Project Lead: Elspeth Brown
“Trans Rights are Human Rights,” photograph by Vanessa Nunes.
This oral history project focuses on the 1998 delisting and 2008 re-listing of gender confirming surgeries in Ontario (as medical procedures funded by the province). This project brought together the voices, memories and experiences of people who were either affected by the policy changes, or who worked to fight for access to quality health care and equality for trans people in Ontario and beyond.
Project Lead: Nick Matte
DIGITAL COLLECTIONS LAB
In collaboration with the Jackman Humanities Institute’s Scholars-in-Residence Program (SiR) and The ArQuives: Canada’s LGBTQ2+ Archives, the Collaboratory ran an intensive digital collections lab with five undergraduate students to create three digital exhibitions:
PROJECT TEAM
PROJECT LEADS
Elspeth Brown, Cait McKinney, Juan Carlos Mezo Gonzalez, Sajdeep Soomal, Sid Cunningham
UNDERGRADUATES
Alisha Krishna, Amal Khurram, Caleigh Inman, Mac Stewart, Zohar Freeman
Toronto’s Desh Pardesh festival (1988–2001) was a multidisciplinary arts festival that showcased underrepresented and marginalized voices within the South Asian diaspora. In May 2017, the SiR team collaborated with SAVAC (South Asian Visual Arts Centre) to produce a digital exhibition that streams these already complete born-digital interviews with artists and activist of colour, and brings additional context to the interviews through digitized visual materials that document the festival.

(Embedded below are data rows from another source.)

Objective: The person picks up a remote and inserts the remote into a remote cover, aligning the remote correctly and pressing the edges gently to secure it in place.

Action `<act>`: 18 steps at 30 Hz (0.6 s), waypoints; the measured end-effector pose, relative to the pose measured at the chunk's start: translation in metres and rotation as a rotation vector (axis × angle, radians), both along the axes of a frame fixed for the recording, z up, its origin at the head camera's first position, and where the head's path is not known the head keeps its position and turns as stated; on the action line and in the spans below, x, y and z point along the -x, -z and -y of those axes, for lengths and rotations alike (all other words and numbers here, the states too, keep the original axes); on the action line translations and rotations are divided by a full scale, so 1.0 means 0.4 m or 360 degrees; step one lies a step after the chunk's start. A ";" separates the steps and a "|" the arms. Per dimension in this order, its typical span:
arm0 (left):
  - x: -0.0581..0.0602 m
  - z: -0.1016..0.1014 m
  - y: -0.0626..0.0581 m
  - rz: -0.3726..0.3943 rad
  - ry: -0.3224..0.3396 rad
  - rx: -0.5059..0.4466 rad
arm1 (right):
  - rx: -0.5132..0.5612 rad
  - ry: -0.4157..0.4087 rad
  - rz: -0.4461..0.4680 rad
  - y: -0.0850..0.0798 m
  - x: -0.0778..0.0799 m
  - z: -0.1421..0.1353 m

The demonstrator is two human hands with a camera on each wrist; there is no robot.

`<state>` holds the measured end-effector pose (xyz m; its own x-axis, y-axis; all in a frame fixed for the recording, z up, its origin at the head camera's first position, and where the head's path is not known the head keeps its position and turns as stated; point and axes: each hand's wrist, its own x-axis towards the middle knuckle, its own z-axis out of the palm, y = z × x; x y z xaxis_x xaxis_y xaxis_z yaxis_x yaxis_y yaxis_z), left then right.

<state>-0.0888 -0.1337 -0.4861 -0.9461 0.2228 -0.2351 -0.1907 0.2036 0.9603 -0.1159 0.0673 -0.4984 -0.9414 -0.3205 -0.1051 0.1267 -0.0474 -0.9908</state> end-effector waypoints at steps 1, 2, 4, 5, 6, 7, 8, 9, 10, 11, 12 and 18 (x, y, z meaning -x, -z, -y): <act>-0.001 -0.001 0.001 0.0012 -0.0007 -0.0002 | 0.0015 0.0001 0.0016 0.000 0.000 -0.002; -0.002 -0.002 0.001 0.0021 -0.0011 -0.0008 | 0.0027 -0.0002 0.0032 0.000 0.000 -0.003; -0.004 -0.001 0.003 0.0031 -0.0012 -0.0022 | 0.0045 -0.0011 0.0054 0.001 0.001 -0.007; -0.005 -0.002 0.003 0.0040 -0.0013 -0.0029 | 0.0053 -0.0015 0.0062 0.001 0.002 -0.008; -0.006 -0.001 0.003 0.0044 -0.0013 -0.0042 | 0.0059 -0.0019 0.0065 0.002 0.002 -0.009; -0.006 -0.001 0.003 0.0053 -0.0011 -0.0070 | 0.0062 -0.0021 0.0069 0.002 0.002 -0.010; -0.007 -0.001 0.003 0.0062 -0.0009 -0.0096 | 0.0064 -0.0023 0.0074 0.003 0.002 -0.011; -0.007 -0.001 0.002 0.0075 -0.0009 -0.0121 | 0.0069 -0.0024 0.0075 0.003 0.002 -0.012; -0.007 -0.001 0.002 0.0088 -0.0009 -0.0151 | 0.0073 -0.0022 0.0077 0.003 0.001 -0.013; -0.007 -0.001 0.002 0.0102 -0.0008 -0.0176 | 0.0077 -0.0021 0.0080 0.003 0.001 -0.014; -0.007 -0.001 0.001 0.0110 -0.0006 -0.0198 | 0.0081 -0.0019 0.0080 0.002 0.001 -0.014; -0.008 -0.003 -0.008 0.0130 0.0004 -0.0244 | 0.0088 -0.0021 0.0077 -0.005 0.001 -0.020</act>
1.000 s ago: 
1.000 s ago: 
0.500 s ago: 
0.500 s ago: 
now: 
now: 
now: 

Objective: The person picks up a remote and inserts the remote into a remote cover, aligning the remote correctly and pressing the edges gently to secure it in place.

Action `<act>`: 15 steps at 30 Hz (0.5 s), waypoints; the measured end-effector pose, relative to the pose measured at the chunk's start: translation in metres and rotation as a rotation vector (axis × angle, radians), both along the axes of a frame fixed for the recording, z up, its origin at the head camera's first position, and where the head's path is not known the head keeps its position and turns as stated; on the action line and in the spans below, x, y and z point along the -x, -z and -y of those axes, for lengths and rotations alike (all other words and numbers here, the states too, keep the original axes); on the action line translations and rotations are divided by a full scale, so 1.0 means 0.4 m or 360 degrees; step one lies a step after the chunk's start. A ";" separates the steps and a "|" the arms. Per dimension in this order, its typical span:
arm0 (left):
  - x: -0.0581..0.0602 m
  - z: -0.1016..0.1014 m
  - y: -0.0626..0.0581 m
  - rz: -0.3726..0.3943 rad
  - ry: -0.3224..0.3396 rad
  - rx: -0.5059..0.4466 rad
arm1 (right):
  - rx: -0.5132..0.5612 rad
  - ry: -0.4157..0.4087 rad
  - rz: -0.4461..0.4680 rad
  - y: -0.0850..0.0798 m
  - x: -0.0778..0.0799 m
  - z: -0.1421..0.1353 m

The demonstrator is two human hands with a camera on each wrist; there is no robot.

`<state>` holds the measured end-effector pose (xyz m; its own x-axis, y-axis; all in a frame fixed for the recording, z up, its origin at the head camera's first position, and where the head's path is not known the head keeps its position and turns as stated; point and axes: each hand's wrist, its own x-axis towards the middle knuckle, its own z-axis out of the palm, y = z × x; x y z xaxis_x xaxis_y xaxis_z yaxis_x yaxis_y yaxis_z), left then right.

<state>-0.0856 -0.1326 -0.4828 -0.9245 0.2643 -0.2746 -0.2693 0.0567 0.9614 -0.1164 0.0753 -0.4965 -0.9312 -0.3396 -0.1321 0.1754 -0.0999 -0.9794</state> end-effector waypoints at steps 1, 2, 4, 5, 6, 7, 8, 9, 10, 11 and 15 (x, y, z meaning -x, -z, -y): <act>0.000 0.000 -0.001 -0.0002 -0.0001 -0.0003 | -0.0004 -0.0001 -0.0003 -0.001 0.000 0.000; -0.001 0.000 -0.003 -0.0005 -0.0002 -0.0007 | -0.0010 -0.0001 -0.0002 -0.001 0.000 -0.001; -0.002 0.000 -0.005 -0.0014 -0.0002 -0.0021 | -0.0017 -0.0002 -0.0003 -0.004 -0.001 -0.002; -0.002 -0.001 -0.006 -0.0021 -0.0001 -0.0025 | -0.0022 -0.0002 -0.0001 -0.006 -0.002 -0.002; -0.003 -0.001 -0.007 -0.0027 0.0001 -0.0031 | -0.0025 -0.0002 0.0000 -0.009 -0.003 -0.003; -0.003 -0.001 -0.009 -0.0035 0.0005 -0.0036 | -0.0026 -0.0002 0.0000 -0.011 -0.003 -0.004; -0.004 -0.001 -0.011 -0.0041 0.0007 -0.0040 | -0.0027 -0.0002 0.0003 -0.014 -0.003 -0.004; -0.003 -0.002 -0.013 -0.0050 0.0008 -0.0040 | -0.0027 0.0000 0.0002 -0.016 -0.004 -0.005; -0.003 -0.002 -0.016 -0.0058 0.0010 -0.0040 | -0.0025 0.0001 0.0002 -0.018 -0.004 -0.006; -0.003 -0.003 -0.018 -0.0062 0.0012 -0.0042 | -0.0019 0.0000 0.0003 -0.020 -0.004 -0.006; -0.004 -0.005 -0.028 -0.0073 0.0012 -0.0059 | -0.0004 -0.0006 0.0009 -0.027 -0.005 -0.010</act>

Project Leads: Saj Soomal, SAVAC
SiR Undergraduates: Alisha Krishna and Amal Khurram
Mirha-Soleil Ross (b. 1969, Montréal) is a transsexual media artist, activist, and sex-worker who lived in Toronto from the early 1990s until 2008, the period covered by her fonds at The ArQuives. In 2016, the Collaboratory processed these unparalleled records of trans art and activist histories in the city, and the collection is now open to researchers. In May 2017, the SiR team produced a digital collection showcasing gendertrash, a four-issue zine published by Ross and Xanthra Phillippa MacKay in Toronto from 1993-1995.
Project Leads: Cait McKinney and Sid Cunningham
SiR Undergraduates: Caleigh Inman and Mac Stewart
Collaborators: Nora Butler Burke, Aaron Cain, Trish Salah
Foolscap was a Toronto-based oral history project about pre-Stonewall gay life, conducted by John Grube and Lionel Collier in the 1980s. The project produced over 100 life histories, addressing topics like the Stonewall Riots, Operation Soap, HIV/AIDS, psychiatry, policing, sex work, intergenerational relationships, health, and aging. The collection includes over 300 audio recordings from 125 interviews with 100 narrators; 51 interviews have transcripts. The SiR team digitized the tapes, drafted written abstracts and metadata, and created a digital exhibition.